Ntvnews.id, Jakarta - Kepala Badan Gizi Nasional (BGN) Sudaryono menegaskan bahwa dirinya maupun anggota keluarganya tidak memiliki Satuan Pelayanan Pemenuhan Gizi (SPPG) maupun dapur Makan Bergizi Gratis (MBG). Pernyataan tersebut disampaikannya seusai dilantik Presiden Prabowo Subianto di Istana Negara, Jakarta, Rabu, 22 Juli 2026.
Menurut Sudaryono, penegasan itu penting untuk memastikan tidak ada konflik kepentingan dalam pelaksanaan program MBG yang kini menjadi salah satu program prioritas pemerintah.

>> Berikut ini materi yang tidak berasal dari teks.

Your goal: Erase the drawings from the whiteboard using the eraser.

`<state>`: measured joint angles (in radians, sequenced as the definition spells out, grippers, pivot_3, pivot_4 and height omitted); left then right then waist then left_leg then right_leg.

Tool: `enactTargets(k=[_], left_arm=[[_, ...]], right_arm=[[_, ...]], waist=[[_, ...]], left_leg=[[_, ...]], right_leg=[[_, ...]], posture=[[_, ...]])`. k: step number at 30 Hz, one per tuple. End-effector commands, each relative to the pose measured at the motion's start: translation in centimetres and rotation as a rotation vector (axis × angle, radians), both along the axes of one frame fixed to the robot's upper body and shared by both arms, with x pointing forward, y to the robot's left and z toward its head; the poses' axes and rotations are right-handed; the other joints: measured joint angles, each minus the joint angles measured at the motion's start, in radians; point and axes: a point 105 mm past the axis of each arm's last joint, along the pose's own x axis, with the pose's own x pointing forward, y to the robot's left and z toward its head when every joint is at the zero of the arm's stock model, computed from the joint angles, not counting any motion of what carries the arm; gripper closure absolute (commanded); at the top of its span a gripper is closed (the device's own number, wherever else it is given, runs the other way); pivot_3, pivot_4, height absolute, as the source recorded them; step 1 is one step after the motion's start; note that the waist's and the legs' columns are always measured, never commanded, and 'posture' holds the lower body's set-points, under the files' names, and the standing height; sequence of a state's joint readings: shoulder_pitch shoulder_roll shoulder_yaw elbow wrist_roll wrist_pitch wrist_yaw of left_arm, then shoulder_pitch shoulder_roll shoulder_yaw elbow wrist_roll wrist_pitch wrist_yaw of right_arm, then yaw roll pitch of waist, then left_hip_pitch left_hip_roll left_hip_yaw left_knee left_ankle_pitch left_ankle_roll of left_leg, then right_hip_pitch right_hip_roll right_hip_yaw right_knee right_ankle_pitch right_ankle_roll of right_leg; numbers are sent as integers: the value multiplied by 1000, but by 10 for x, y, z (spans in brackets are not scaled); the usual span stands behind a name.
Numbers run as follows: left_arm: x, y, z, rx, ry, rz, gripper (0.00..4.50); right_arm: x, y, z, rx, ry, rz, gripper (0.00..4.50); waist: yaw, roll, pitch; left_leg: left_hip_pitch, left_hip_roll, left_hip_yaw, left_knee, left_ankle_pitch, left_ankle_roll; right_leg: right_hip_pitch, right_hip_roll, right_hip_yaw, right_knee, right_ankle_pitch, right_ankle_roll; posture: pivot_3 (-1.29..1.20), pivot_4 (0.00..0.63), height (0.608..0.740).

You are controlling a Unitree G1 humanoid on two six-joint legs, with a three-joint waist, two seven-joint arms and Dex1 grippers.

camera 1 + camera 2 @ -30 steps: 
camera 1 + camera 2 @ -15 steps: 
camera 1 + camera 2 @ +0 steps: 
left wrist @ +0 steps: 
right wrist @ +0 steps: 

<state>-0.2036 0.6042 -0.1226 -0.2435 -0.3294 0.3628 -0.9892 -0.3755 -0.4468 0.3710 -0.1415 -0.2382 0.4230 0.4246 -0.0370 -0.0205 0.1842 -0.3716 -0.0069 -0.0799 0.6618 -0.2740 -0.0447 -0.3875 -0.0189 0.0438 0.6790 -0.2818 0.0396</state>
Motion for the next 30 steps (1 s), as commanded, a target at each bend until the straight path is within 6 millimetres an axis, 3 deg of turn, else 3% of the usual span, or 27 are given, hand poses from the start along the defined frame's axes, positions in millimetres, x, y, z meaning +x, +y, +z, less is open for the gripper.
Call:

"Enggak ada, enggak ada, enggak ada, dan saya tidak punya SPPG, saya tidak punya dapur (MBG), tidak ada keluarga saya yang punya dapur dan punya SPPG," kata Sudaryono menjawab pertanyaan wartawan saat jumpa pers setelah acara pelantikan Kepala BGN di Istana Negara, Jakarta, Rabu.
Ia menilai program MBG memiliki anggaran yang besar dan menjangkau seluruh wilayah Indonesia, sehingga pelaksanaannya harus dilakukan secara transparan, akuntabel, serta dapat dipertanggungjawabkan kepada publik.
Karena itu, Sudaryono menegaskan dirinya tidak akan memberikan ruang sedikit pun terhadap praktik korupsi maupun penyimpangan dalam penyelenggaraan program tersebut.
"Zero toleransi untuk praktik-praktik korupsi dan hengki-pengki, dan copet-copetan sebagaimana barangkali (praktik korupsi, red.) ini yang paling dibenci oleh seluruh rakyat Indonesia. Saya di sini meyakinkan bahwa yakinlah bahwa saya di detik ini berkomitmen untuk kemudian kita kerja dengan sebaik-baiknya dan sebersih-bersihnya," ujar Sudaryono.
Dalam kesempatan yang sama, ia juga mengajak masyarakat untuk segera melaporkan kepada aparat penegak hukum apabila menemukan pihak yang mengatasnamakan dirinya guna meminta imbalan atau menawarkan jasa tertentu yang berkaitan dengan program MBG.
Selain itu, Sudaryono menyampaikan permintaan maaf kepada keluarga, sahabat, maupun orang-orang terdekatnya. Ia menegaskan tidak akan memberikan perlakuan khusus apabila mereka ingin membicarakan urusan pekerjaan yang berkaitan dengan BGN ataupun program MBG.
"Saya ingin penyelesaian masalah, saya ingin penyelesaian persoalan, follow-up dan lain-lain dilaksanakan sesuai mekanisme, sistem," kata Sudaryono.
Ia menambahkan bahwa seluruh proses pengambilan keputusan harus dilakukan secara terbuka dan sesuai prosedur yang berlaku.
"Segala sesuatu harus dibahas di ruang-ruang yang teras, dan transparan, dan dilihat orang," ujar dia.
Presiden Prabowo Subianto resmi melantik Sudaryono sebagai Kepala Badan Gizi Nasional definitif pada Rabu sore di Istana Negara, Jakarta. Ia menggantikan Nanik S. Deyang berdasarkan Keputusan Presiden (Keppres) Nomor 78P Tahun 2026 tentang Pemberhentian dan Pengangkatan Kepala BGN yang ditandatangani Presiden Prabowo pada 22 Juli 2026.